● **Provided material**:
***
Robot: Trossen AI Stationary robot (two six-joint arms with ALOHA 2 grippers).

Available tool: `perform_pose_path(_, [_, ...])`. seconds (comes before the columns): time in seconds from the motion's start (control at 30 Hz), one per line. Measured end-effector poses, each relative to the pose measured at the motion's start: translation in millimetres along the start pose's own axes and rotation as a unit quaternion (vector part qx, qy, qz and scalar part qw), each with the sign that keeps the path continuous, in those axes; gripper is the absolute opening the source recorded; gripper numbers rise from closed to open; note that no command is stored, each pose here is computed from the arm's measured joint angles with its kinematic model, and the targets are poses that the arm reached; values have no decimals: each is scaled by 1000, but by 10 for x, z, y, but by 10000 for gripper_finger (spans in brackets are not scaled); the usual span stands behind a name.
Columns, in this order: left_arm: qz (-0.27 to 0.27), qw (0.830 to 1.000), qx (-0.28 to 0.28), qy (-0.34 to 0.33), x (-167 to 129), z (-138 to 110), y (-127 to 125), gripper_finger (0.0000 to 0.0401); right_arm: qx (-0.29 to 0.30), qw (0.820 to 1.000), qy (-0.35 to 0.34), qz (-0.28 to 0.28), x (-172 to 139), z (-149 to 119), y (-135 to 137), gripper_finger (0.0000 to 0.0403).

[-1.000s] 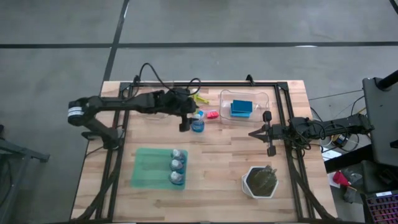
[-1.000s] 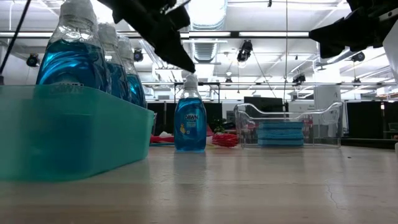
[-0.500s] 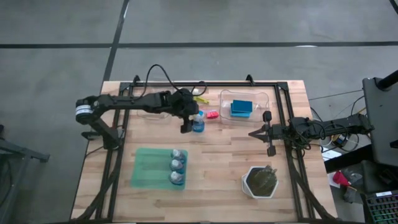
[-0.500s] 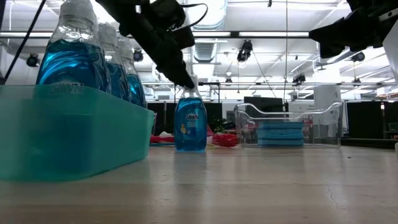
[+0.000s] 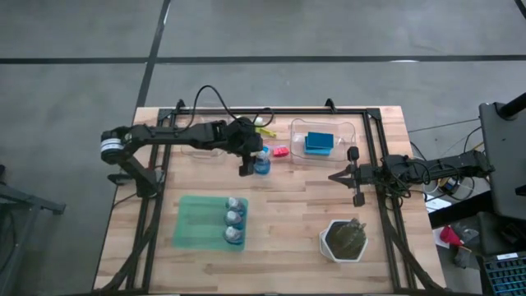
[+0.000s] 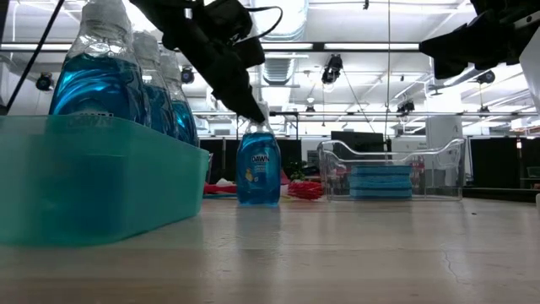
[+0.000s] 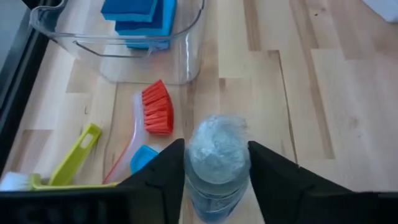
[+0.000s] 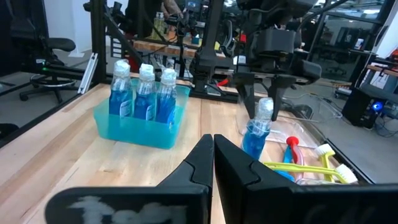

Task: Pick & Place Kitchen Sink Supplies
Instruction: Put the blue dishwashing liquid bottle into the green bin

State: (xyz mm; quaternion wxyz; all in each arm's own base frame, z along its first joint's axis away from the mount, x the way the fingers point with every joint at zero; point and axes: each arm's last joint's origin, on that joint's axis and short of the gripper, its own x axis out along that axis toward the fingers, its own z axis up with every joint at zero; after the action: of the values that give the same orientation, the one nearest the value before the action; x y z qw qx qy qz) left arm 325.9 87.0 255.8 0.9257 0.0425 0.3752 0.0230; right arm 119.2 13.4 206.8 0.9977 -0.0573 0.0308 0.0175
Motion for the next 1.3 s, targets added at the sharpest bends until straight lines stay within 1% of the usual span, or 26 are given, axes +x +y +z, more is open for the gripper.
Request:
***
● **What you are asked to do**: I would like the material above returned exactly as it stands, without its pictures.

● **Output**:
Robot: Trossen AI Stationary robot (two six-joint arms with ALOHA 2 grippers).

Available tool: `perform_pose_path(_, [_, ...])`. seconds (comes before the columns): time in seconds from the motion's start (control at 30 Hz), one per line. Measured end-effector poses, each relative to the pose measured at the motion's start: translation in millimetres along the start pose's own axes and rotation as a unit quaternion (vector part qx, qy, qz and scalar part qw), each with the sign that keeps the path continuous, in those axes; gripper is the absolute opening the source recorded; gripper numbers rise from closed to open; note that no command is stored, each pose here is computed from the arm's measured joint angles with its kinematic model, and the targets are poses that the arm reached; values have no decimals: each is scaled by 1000, but by 10 for x, z, y, but by 10000 for gripper_finger (spans in brackets are not scaled); the usual span stands behind a name.
Columns, in this order: left_arm: qz (-0.27 to 0.27), qw (0.830 to 1.000), qx (-0.28 to 0.28), qy (-0.34 to 0.33), x (-167 to 129), z (-138 to 110), y (-127 to 125), gripper_finger (0.0000 to 0.0401); right_arm: qx (-0.29 to 0.30), qw (0.820 to 1.000), qy (-0.35 to 0.34), qz (-0.28 to 0.28), x (-172 to 139), z (-149 to 119), y (-135 to 137), gripper_finger (0.0000 to 0.0403).

[-1.000s] 
[-1.000s] 
[-0.500s] 
[-0.500s] 
[+0.000s] 
[+0.000s] 
[+0.000s] 
[+0.000s] 

Task: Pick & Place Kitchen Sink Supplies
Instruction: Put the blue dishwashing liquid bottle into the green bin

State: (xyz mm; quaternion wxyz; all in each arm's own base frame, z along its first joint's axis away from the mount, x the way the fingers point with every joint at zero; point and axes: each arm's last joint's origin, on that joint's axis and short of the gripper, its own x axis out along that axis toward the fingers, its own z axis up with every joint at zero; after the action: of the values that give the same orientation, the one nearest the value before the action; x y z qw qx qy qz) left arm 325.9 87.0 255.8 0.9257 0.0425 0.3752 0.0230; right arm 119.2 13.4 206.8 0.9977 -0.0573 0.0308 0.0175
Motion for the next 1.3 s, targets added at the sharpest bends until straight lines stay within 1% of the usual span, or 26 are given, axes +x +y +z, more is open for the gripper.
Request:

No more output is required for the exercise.